WORK REQUIRED. Could you write out the opening lines of the data, word for word, stopping after the line that contains "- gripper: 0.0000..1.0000"?

-=-=-

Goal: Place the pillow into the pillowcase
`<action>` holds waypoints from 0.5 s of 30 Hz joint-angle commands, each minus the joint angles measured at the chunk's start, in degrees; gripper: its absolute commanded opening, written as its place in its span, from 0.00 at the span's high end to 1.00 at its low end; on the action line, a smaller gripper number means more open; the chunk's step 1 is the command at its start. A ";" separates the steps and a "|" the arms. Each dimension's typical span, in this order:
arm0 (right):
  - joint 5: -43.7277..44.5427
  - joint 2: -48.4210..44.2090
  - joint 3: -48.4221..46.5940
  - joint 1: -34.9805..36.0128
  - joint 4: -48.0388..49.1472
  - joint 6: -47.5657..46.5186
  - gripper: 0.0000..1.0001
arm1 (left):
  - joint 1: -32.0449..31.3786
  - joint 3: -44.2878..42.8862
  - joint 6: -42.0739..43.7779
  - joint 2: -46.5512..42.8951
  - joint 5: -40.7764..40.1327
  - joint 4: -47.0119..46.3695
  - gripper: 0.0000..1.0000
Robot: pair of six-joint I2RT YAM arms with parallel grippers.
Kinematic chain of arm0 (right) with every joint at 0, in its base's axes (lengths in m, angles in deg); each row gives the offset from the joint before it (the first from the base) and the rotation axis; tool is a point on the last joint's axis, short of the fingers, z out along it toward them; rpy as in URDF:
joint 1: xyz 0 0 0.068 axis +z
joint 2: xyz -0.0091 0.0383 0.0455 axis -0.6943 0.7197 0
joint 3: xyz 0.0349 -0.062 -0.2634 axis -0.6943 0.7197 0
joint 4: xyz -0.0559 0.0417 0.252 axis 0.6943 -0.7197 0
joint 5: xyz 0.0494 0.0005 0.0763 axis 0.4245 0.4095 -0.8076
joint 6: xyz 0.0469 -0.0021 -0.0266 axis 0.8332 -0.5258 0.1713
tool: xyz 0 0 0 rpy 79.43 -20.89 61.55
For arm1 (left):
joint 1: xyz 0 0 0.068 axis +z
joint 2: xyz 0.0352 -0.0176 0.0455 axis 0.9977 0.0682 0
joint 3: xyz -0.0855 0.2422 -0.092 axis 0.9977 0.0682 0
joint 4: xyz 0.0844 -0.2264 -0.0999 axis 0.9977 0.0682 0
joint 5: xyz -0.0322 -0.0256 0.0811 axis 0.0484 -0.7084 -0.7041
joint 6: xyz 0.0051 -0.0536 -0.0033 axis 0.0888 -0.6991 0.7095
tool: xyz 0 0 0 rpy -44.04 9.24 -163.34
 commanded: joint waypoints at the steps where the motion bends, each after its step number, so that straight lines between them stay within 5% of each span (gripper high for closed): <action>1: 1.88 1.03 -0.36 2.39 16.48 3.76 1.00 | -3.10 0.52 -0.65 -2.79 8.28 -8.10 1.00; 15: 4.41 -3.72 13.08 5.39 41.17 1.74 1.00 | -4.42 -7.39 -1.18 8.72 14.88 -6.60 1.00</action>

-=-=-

RESULT OF THIS TASK.
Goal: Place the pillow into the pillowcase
`<action>` holds waypoints from 0.5 s of 30 Hz joint-angle commands, each minus the joint angles measured at the chunk's start, in degrees; gripper: its absolute commanded opening, written as its place in its span, from 0.00 at the span's high end to 1.00 at its low end; on the action line, a smaller gripper number means more open; the chunk's step 1 is the command at its start. A ";" separates the steps and a "|" the arms. Each dimension's typical span, in this order:
arm0 (right):
  - joint 5: -43.7277..44.5427
  - joint 2: -48.4210..44.2090
  - joint 3: -48.4221..46.5940
  - joint 1: -34.9805..36.0128
  - joint 4: -48.0388..49.1472
  - joint 6: -47.5657..46.5186
  - gripper: 0.0000..1.0001
arm1 (left):
  - joint 1: -32.0449..31.3786
  - joint 3: -44.2878..42.8862
  - joint 6: -42.0739..43.7779
  - joint 2: -46.5512..42.8951
  - joint 5: -40.7764..40.1327
  - joint 4: -47.0119..46.3695
  - gripper: 0.0000..1.0000

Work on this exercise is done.